To explore if longitudinal thickness changes occurred in concert with axial elongation, we compared weekly AL and thickness changes from one time point to the next one. Furthermore, thickness profiles were compared against each other to explore the uniformity of thickness changes across various tissues (Figure 4). In normal (Figure 4A) and control (Figure 4B) eyes, AL increased significantly over time between 24 DVE (baseline) and 52 DVE. However, this significant axial elongation did not induce significant thickness changes over time in these groups except for a significant thickening of the sclera in control eyes during the first week of the experiment. Furthermore, among-tissue comparisons revealed a homogeneous thinning profile in normal and control eyes with no significant differences among RNFL, Chr-RPE, and RRL. Surprisingly, the peripapillary sclera was significantly thicker compared to the other tissues within the normal and control groups (Figure 4A, B). In myopic eyes, all tissues exhibited significant thinning only during the first week of the experiment, while AL increased significantly throughout the entire experiment (Figure 4C). Furthermore, the observed thinning was heterogeneous among tissues, where significantly greater thinning (P<0.003) was observed in the Scl (−8.95 ± 3.1%) and ChRPE (−16.8 ± 5.8%) compared to the RNFL (−5.5 ± 1.6%) and RRL (−6.7 ± 1.8%). Additionally, the thinning of the Ch-RPE was significantly greater compared to the Scl (P<0.002), while no significant differences were observed between RNFL and RRL (Figure 4C).

Figure 4:

Figure 4:

Relative percentage changes from baseline at each measurement point for AL and peripapillary tissue thicknesses in normal (A), control (B) and experimental high myopic eyes (C). Abbreviations: AL, axial length; RNFL, retinal nerve fiber layer; RRL, remaining retinal layers; Ch-RPE, choroid-retinal pigment epithelium complex; Scl, sclera; DVE, days of visual experience. Solid and broken lines represent significant and non-significant changes from one follow-up point to the next one, respectively.

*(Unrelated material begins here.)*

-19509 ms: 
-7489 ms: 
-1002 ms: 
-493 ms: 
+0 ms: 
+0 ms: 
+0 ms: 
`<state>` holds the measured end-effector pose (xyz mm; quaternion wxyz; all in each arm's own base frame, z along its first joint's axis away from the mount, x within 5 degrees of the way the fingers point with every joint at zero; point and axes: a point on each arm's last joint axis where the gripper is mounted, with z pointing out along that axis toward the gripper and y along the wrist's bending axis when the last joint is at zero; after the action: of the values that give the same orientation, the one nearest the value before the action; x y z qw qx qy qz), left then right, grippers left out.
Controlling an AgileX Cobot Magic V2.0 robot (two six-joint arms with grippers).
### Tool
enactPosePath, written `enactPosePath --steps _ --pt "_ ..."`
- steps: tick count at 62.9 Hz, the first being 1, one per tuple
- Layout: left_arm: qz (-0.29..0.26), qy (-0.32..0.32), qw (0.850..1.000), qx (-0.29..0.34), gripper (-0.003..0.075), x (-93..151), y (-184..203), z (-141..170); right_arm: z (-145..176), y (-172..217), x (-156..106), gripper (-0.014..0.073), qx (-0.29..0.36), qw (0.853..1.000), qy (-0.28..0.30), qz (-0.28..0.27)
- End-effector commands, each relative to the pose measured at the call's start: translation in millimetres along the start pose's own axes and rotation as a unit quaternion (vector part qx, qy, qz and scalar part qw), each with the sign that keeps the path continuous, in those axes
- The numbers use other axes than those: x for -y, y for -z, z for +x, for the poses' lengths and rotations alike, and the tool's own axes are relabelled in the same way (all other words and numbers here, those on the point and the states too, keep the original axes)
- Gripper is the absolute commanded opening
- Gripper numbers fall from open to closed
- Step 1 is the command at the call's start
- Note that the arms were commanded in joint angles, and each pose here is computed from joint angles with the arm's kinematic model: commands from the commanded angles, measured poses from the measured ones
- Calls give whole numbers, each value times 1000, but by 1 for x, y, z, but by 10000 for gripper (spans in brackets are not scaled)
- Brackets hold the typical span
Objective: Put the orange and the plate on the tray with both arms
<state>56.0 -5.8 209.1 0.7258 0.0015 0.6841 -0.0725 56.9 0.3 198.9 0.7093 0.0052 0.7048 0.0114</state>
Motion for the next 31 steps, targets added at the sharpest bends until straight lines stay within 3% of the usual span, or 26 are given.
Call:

3.3. Sectorial Thickness Profiles

For accurate interpretation of the sectorial findings, it is important to note that the posterior pole is located nasal and slightly inferior to the optic nerve head in tree shrews (Abbott et al., 2009; Sajdak et al., 2019), which is opposite to the temporal location of human fovea. Figure 5 illustrates the sectorial thickness changes from baseline for all tissues at all follow-up points. In myopic eyes, the Scl and Ch-RPE thinned significantly across all sectors and time points compared to normal and control eyes (P<0.002). The RRL of the myopic eyes thinned significantly (P<0.002) across most DVEs and sectors except the temporal sector when compared to control eyes. Significant RRL changes were also seen between myopic and normal eyes but in fewer sectors. Lastly, the RNFL of myopic eyes exhibited a variable sectorial thinning profile that changed over time in myopic eyes. At 59 DVE, significant RNFL thinning (P<0.002) was identified in myopic eyes in three sectors (ST, S, ad N) when compared to both, normal and control eyes, and in two more sectors (T and SN) when compared to control eyes only. Normal and control eyes did not show any significant differences except for a thicker sclera in the nasal and temporal sectors in control eyes at 38 DVE. Overall, no clear or consistent asymmetric thinning pattern was observed during myopia development and progression.

Figure 5:

Figure 5:

Sectorial thickness changes from baseline of peripapillary Retinal Nerve Fiber Layer (RNFL), Remaining Retinal Layers (RRL), Choroid-Retinal Pigment Epithelium complex (Ch-RPE) and Sclera. Solid lines and shaded areas represent mean changes from baseline and standard error of mean, respectively. The compass at the bottom right indicates the different sectors and the direction towards the posterior pole (inferonasal in tree shrews). Abbreviations: T, temporal; ST, superotemporal; S, superior; SN, superonasal; N, nasal; IN, inferonasal; I, inferior; IT, inferotemporal; PP, posterior pole.

4. Discussion

The present study investigated the longitudinal thickness changes of peripapillary tissues during experimental juvenile high myopia development and progression in tree shrews. Our results show that all peripapillary tissues underwent significant thinning that occurred predominantly during the first week of myopia development leading to a refractive error of −2.5±1.9 D at 31 DVE. Despite the continued progression of axial elongation and myopia development from 31 to 59 DVE reaching −9.8 ± 1.5 D at the end of the experiment, no significant thickness changes occurred over time during this period. Additionally, the observed thinning was heterogeneous among tissues, with the Scl and Ch-RPE exhibiting more profound thinning compared to the RNFL and RRL. The observed heterogeneous thickness changes may predispose myopic eyes to pathological ONH remodeling and glaucoma later in life.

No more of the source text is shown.